4. Kontrol diri. Pada dasarnya, orang yang tidak
mampu mengatur emosi, sikap dan perilaku ketika dihadapkan dengan situasi
tertentu akan lebih mudah mengalami ketergantungan dengan smartphone
karena kesulitan dalam mengontrol penggunaan smartphonenya.
5. Mengalami kesepian dan kebosanan di waktu
luang. Orang yang memiliki waktu luang yang lebih banyak dan tidak mempunyai
kegiatan yang bermakna dan mengalami kondisi ketidakpuasan psikologis akan
berlama-lama berselancar di smartphonenya dan hal ini menyebabkan dia
lebih asik dan nyaman.
Ada beberapa hal yang bisa dilakukan dalam
menyelesaikan perilaku phubbing adalah:
1. Membangun kesadaran diri. Sadar bahwa
penggunaan ponsel perlu diatur. Jika di awal membeli ponsel ada aturan pakai
agar ponsel itu awet maka kita pun harus ada dikesadaran bahwa penggunaannya
harus diatur agar tidak merugikan diri sendiri dan orang lain.

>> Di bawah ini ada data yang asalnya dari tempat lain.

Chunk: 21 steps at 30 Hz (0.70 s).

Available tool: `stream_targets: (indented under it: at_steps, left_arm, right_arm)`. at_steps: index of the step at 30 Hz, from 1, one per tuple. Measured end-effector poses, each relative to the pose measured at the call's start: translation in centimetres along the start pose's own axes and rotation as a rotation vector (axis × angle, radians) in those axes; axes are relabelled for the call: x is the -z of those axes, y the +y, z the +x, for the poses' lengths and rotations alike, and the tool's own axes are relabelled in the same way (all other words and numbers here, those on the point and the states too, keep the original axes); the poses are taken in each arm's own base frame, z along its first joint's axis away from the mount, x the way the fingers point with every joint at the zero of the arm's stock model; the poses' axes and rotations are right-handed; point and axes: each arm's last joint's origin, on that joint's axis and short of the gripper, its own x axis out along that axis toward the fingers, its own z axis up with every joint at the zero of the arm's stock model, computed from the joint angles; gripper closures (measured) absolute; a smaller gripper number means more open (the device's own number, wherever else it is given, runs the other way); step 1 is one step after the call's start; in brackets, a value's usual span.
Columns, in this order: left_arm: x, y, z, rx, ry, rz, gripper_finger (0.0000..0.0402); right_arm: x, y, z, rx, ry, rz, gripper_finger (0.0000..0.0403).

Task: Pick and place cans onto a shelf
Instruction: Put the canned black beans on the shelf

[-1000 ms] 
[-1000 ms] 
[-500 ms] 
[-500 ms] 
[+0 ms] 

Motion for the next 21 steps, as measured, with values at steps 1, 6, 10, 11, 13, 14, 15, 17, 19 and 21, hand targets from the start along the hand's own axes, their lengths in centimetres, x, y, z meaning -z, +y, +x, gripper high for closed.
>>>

2. Aturan penggunaan ponsel. Penting untuk menerapkan
dan menyepakati aturan penggunaan ponsel dalam pertemuan sosial atau saat makan
bersama. Menonaktifkan ponsel atau gadget saat bersama keluarga atau teman,
penting dilakukan untuk menjaga kualitas waktu bersama
3. Zona bebas gadget. Tentukan area di rumah
seperti ruang makan atau ruang keluarga sebagai zona bebas gadget. Aturan ini membantu
seseorang dan anggota keluarga untuk fokus pada interaksi satu sama lain tanpa
gangguan.
4. Waktu bebas teknologi. Menyepakati waktu
tertentu untuk diri sendiri maupun semua anggota keluarga untuk meletakkan
gadget mereka dan melakukan aktivitas bersama, seperti bermain game kelompok,
olahraga bersama, atau hanya sekadar berbicara.
5. Memiliki kegiatan harian yang konsisten dan
menyenangkan seperti berolahraga secara teratur, membaca buku dan berkegiatan
dalam kelompok sosial yang banyak melakukan aktivitas di luar rumah.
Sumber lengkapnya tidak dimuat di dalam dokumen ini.